The outlawed Harkatul Mujahideen, which played a key role during militancy in Jammu and Kashmir in the 1990s, has resurfaced as the Al Hilal Trust in the Pakistani port city of Karachi, a media report said Wednesday.
The group has been active in Karachi since 1990 under different names, the Daily Times newspaper today quoted a report prepared by an intelligence agency as saying. The report said the Harkatul Mujahideen has operated under the names of Jamiatul Ansar, Harkatul Ansar and Al Hilal Trust. Al Hilal Trust's main office is currently in a mosque in the Sher Shah area of Karachi and it is run by a man named Muhammad Yar Rabbani, who lives in the mosque and has been "instrumental in sending people to Kashmir and Afghanistan," the report said.
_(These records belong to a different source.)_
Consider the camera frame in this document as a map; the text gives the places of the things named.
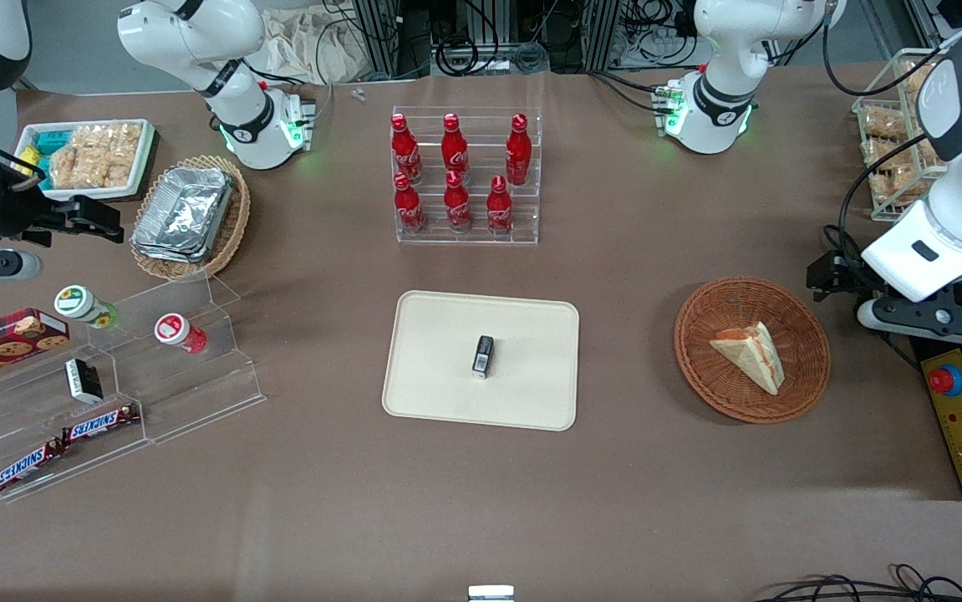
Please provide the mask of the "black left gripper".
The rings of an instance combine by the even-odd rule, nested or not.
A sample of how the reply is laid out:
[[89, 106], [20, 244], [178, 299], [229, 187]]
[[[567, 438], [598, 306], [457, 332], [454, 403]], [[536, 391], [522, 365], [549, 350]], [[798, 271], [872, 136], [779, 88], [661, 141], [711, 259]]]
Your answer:
[[816, 304], [835, 293], [847, 294], [858, 302], [888, 294], [888, 286], [863, 260], [837, 250], [829, 250], [809, 264], [807, 281], [810, 281], [812, 300]]

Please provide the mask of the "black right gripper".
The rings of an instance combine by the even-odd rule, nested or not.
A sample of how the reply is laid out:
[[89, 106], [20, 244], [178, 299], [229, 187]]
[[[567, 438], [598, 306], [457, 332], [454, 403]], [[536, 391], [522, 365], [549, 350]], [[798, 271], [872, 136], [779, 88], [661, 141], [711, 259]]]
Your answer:
[[29, 240], [49, 247], [54, 232], [71, 232], [123, 243], [125, 232], [116, 208], [87, 196], [73, 196], [65, 202], [65, 213], [61, 209], [25, 178], [0, 179], [0, 240]]
The group's deputy chief in Sindh province is Hafiz Idrees, who lives in another mosque in the same area. The group also has another office at Jodia Bazar in Karachi. The report said Fazlur Rehman Khalil was the chief commander of the group when it was named Jamiatul Ansar, whose central office is located in Islamabad. The report further said the group had decided to hold "jihad education classes" every Saturday. When the Harkatul Mujahideen was first set up in Karachi, it had 110 units whose mission "was to raise funds for jihad and attract people for the cause".
Meanwhile, the Harkatul Mujahideen has also set up its new website on which it says it "commenced Islmaic jihad in Kashmir" in 1990 under the leadership of Sajjad Afghani Shaheed. "Hundreds of youth sacrificed their lives for the noble cause from the platform of HuM," says a post on the website.